* _What you have to do_: Set down the records that follow in full and without changes.

* _Provided entries_:
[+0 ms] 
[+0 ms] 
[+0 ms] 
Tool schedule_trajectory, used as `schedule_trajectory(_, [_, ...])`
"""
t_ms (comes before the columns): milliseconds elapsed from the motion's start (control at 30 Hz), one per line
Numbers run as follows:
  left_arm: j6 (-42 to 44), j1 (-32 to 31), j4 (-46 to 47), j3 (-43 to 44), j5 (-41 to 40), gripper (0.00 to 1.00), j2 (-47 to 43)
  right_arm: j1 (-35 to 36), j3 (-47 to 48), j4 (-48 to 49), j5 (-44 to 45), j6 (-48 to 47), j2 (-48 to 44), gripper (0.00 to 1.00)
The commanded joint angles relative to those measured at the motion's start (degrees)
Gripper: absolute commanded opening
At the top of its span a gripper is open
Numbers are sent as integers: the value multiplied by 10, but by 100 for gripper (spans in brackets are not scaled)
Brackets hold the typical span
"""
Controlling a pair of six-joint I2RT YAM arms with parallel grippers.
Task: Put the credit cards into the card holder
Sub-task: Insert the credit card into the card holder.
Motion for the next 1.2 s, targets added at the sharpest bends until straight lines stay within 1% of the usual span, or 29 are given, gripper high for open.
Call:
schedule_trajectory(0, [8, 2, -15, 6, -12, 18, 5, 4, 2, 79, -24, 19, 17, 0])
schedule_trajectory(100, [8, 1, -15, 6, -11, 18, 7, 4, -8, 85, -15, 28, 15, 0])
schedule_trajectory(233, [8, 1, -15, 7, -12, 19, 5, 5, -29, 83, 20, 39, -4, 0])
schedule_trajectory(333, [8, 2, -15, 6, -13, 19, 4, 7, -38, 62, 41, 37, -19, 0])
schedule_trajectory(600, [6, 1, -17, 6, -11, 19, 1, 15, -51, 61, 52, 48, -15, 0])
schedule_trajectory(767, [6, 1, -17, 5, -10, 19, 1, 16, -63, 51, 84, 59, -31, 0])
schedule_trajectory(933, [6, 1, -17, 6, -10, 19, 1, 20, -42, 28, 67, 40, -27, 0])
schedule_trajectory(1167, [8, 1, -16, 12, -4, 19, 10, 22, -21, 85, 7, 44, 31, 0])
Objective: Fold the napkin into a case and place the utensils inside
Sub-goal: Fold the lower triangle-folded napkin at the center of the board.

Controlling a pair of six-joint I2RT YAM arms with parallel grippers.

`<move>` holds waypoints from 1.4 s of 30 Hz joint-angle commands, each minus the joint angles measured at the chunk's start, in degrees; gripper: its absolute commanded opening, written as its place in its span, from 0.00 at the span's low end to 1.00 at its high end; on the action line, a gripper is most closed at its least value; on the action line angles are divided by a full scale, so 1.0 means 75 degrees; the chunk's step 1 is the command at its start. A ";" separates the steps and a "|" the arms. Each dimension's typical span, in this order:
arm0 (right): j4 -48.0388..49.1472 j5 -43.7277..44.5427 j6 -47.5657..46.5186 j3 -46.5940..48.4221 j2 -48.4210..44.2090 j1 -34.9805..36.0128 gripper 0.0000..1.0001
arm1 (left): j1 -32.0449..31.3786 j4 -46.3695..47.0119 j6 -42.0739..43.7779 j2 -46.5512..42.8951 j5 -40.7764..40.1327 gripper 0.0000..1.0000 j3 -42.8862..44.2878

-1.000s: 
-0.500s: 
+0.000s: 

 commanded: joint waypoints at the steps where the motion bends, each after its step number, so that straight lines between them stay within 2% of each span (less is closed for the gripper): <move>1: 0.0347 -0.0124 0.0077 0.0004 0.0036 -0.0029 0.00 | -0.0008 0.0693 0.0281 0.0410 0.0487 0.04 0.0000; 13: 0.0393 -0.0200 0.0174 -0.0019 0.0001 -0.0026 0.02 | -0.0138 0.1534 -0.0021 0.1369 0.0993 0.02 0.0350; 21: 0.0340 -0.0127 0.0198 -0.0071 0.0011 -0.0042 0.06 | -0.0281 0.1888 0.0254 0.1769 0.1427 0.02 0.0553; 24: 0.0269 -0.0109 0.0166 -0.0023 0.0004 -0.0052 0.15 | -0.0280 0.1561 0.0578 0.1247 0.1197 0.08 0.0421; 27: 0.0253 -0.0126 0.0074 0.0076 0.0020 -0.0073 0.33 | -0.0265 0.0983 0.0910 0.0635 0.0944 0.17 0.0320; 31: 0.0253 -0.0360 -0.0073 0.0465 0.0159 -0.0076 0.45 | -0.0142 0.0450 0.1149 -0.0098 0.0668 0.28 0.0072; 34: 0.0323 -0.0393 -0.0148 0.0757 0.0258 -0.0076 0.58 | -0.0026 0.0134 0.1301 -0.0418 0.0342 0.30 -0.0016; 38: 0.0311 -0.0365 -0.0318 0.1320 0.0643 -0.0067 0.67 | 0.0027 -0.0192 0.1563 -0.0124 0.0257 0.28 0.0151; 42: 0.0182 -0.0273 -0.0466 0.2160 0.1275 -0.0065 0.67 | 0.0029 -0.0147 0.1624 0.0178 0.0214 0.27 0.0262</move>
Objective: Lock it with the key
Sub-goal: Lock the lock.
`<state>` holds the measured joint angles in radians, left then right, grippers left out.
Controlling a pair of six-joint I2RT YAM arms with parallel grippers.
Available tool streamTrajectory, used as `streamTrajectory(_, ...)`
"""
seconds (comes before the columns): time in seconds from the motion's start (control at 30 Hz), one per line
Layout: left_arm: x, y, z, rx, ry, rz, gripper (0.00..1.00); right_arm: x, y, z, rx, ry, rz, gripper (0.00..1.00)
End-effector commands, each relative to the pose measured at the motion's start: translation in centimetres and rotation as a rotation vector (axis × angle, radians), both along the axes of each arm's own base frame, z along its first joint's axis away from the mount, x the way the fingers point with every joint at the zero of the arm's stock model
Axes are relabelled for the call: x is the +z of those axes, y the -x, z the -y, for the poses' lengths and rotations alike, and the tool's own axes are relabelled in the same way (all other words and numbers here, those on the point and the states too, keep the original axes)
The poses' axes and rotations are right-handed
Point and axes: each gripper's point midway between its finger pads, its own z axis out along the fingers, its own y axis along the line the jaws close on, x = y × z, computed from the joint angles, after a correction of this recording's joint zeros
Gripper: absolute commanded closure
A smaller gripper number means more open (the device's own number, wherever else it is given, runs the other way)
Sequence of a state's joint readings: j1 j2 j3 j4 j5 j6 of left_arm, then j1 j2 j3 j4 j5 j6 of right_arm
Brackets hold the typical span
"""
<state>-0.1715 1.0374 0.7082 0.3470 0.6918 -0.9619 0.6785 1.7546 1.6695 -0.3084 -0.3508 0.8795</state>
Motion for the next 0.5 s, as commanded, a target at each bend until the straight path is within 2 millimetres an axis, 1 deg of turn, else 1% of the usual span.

* _Solution to the exercise_:
[+0 ms] 
[+0 ms] 
[+0 ms] 
Tool schedule_trajectory, used as `schedule_trajectory(_, [_, ...])`
"""
t_ms (comes before the columns): milliseconds elapsed from the motion's start (control at 30 Hz), one per line
Numbers run as follows:
  left_arm: j6 (-42 to 44), j1 (-32 to 31), j4 (-46 to 47), j3 (-43 to 44), j5 (-41 to 40), gripper (0.00 to 1.00), j2 (-47 to 43)
  right_arm: j1 (-35 to 36), j3 (-47 to 48), j4 (-48 to 49), j5 (-44 to 45), j6 (-48 to 47), j2 (-48 to 44), gripper (0.00 to 1.00)
The commanded joint angles relative to those measured at the motion's start (degrees)
Gripper: absolute commanded opening
At the top of its span a gripper is open
Numbers are sent as integers: the value multiplied by 10, but by 100 for gripper (spans in brackets are not scaled)
Brackets hold the typical span
"""
Controlling a pair of six-joint I2RT YAM arms with parallel grippers.
Task: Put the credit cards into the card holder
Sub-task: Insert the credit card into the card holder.
Motion for the next 1.2 s, targets added at the sharpest bends until straight lines stay within 1% of the usual span, or 29 are given, gripper high for open.
Call:
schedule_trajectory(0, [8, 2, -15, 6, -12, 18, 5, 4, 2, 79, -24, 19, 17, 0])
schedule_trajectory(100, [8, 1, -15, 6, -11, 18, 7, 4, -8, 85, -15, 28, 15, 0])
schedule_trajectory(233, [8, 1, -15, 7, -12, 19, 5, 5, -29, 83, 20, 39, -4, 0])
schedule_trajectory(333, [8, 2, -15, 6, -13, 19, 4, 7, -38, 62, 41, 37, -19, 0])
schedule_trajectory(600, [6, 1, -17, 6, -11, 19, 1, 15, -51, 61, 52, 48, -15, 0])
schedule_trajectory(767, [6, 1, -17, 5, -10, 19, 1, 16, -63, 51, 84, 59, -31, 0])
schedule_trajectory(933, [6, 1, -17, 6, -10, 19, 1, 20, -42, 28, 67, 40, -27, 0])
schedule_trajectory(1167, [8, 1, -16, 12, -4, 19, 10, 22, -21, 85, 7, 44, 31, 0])
Objective: Fold the napkin into a case and place the utensils inside
Sub-goal: Fold the lower triangle-folded napkin at the center of the board.

Controlling a pair of six-joint I2RT YAM arms with parallel grippers.

`<move>` holds waypoints from 1.4 s of 30 Hz joint-angle commands, each minus the joint angles measured at the chunk's start, in degrees; gripper: its absolute commanded opening, written as its place in its span, from 0.00 at the span's low end to 1.00 at its high end; on the action line, a gripper is most closed at its least value; on the action line angles are divided by a full scale, so 1.0 means 75 degrees; the chunk's step 1 is the command at its start. A ";" separates the steps and a "|" the arms. Each dimension's typical span, in this order:
arm0 (right): j4 -48.0388..49.1472 j5 -43.7277..44.5427 j6 -47.5657..46.5186 j3 -46.5940..48.4221 j2 -48.4210..44.2090 j1 -34.9805..36.0128 gripper 0.0000..1.0001
arm1 (left): j1 -32.0449..31.3786 j4 -46.3695..47.0119 j6 -42.0739..43.7779 j2 -46.5512..42.8951 j5 -40.7764..40.1327 gripper 0.0000..1.0000 j3 -42.8862..44.2878

-1.000s: 
-0.500s: 
+0.000s: 

 commanded: joint waypoints at the steps where the motion bends, each after its step number, so that straight lines between them stay within 2% of each span (less is closed for the gripper): <move>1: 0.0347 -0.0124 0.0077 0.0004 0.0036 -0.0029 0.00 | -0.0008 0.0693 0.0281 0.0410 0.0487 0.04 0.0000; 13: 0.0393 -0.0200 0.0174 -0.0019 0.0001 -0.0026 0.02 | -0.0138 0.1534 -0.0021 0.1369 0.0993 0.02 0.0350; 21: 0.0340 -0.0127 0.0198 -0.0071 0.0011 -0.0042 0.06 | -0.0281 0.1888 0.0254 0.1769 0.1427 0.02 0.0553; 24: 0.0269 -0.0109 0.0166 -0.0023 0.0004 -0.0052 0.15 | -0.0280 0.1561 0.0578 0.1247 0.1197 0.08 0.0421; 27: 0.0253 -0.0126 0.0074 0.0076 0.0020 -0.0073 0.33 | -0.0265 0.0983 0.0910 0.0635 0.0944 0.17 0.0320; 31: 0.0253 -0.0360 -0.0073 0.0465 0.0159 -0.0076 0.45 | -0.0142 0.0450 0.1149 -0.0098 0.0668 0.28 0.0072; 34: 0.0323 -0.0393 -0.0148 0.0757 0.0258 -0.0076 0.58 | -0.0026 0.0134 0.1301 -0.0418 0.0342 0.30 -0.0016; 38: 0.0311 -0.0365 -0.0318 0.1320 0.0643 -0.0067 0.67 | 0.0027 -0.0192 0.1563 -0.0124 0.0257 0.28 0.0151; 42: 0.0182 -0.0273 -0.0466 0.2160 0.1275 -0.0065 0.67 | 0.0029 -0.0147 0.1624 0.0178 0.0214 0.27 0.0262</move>
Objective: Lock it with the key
Sub-goal: Lock the lock.
`<state>` holds the measured joint angles in radians, left then right, grippers left out.
Controlling a pair of six-joint I2RT YAM arms with parallel grippers.
Available tool streamTrajectory, used as `streamTrajectory(_, ...)`
"""
seconds (comes before the columns): time in seconds from the motion's start (control at 30 Hz), one per line
Layout: left_arm: x, y, z, rx, ry, rz, gripper (0.00..1.00); right_arm: x, y, z, rx, ry, rz, gripper (0.00..1.00)
End-effector commands, each relative to the pose measured at the motion's start: translation in centimetres and rotation as a rotation vector (axis × angle, radians), both along the axes of each arm's own base frame, z along its first joint's axis away from the mount, x the way the fingers point with every joint at the zero of the arm's stock model
Axes are relabelled for the call: x is the +z of those axes, y the -x, z the -y, for the poses' lengths and rotations alike, and the tool's own axes are relabelled in the same way (all other words and numbers here, those on the point and the states too, keep the original axes)
The poses' axes and rotations are right-handed
Point and axes: each gripper's point midway between its finger pads, its own z axis out along the fingers, its own y axis along the line the jaws close on, x = y × z, computed from the joint angles, after a correction of this recording's joint zeros
Gripper: absolute commanded closure
A smaller gripper number means more open (the device's own number, wherever else it is given, runs the other way)
Sequence of a state's joint readings: j1 j2 j3 j4 j5 j6 of left_arm, then j1 j2 j3 j4 j5 j6 of right_arm
Brackets hold the typical span
"""
<state>-0.1715 1.0374 0.7082 0.3470 0.6918 -0.9619 0.6785 1.7546 1.6695 -0.3084 -0.3508 0.8795</state>
Motion for the next 0.5 s, as commanded, a target at each bend until the straight path is within 2 millimetres an axis, 1 deg of turn, else 1% of the usual span.

The output above is complete.